**DATASET SECTION**
———
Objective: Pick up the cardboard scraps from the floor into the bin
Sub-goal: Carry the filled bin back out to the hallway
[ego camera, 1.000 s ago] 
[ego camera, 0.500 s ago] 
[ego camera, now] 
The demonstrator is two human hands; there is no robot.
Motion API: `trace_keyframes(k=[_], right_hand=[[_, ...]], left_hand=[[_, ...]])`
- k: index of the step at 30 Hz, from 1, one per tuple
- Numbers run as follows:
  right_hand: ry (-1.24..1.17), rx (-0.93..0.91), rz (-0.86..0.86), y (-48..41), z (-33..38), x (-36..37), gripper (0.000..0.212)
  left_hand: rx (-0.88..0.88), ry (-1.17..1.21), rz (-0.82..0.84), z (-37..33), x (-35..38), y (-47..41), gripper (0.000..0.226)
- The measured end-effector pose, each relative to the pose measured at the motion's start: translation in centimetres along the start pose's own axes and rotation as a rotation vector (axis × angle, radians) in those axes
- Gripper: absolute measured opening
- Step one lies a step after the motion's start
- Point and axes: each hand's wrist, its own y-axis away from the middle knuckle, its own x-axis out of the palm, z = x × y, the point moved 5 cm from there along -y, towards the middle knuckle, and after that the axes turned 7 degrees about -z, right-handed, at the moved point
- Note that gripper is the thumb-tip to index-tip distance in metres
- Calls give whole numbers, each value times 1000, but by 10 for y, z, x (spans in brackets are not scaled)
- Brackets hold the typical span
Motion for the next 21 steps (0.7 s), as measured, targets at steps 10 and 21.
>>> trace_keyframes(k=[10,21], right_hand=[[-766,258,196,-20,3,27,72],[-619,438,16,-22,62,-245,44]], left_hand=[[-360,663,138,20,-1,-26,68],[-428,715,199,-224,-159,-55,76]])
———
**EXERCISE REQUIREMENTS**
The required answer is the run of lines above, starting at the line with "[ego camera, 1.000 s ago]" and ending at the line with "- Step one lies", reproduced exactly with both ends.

**REPLY**
[ego camera, 1.000 s ago] 
[ego camera, 0.500 s ago] 
[ego camera, now] 
The demonstrator is two human hands; there is no robot.
Motion API: `trace_keyframes(k=[_], right_hand=[[_, ...]], left_hand=[[_, ...]])`
- k: index of the step at 30 Hz, from 1, one per tuple
- Numbers run as follows:
  right_hand: ry (-1.24..1.17), rx (-0.93..0.91), rz (-0.86..0.86), y (-48..41), z (-33..38), x (-36..37), gripper (0.000..0.212)
  left_hand: rx (-0.88..0.88), ry (-1.17..1.21), rz (-0.82..0.84), z (-37..33), x (-35..38), y (-47..41), gripper (0.000..0.226)
- The measured end-effector pose, each relative to the pose measured at the motion's start: translation in centimetres along the start pose's own axes and rotation as a rotation vector (axis × angle, radians) in those axes
- Gripper: absolute measured opening
- Step one lies a step after the motion's start

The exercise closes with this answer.